**WHAT YOU ARE ASKED TO DO:** The lines you need are those holding the word "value"; pull them from the material.

**RECORDED DATA:**
● ● ● ●
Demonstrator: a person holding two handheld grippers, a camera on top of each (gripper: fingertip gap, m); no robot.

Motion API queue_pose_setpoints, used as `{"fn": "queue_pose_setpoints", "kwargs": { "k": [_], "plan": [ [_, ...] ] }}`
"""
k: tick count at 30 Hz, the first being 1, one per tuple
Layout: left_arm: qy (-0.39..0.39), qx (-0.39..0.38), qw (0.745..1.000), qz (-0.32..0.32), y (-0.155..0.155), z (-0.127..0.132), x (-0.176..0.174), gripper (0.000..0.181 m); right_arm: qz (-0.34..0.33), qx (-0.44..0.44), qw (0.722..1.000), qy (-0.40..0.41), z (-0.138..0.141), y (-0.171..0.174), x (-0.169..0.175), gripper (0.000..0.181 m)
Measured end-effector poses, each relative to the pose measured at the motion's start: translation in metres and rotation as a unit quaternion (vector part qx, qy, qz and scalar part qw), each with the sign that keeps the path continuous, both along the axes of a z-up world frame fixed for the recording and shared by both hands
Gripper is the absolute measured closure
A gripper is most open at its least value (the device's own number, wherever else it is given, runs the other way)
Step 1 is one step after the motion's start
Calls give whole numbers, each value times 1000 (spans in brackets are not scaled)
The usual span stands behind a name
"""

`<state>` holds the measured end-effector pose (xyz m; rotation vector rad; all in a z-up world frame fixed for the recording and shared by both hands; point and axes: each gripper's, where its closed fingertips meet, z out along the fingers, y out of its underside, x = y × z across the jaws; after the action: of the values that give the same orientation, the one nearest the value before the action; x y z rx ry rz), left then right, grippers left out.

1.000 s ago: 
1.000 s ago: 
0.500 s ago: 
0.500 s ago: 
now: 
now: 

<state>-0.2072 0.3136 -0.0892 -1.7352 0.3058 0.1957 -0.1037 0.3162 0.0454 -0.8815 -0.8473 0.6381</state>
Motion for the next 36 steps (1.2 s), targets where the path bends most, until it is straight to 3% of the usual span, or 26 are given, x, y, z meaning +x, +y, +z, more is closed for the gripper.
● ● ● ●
**TASK ANSWER:**
A gripper is most open at its least value (the device's own number, wherever else it is given, runs the other way)
Calls give whole numbers, each value times 1000 (spans in brackets are not scaled)
`<state>` holds the measured end-effector pose (xyz m; rotation vector rad; all in a z-up world frame fixed for the recording and shared by both hands; point and axes: each gripper's, where its closed fingertips meet, z out along the fingers, y out of its underside, x = y × z across the jaws; after the action: of the values that give the same orientation, the one nearest the value before the action; x y z rx ry rz), left then right, grippers left out.

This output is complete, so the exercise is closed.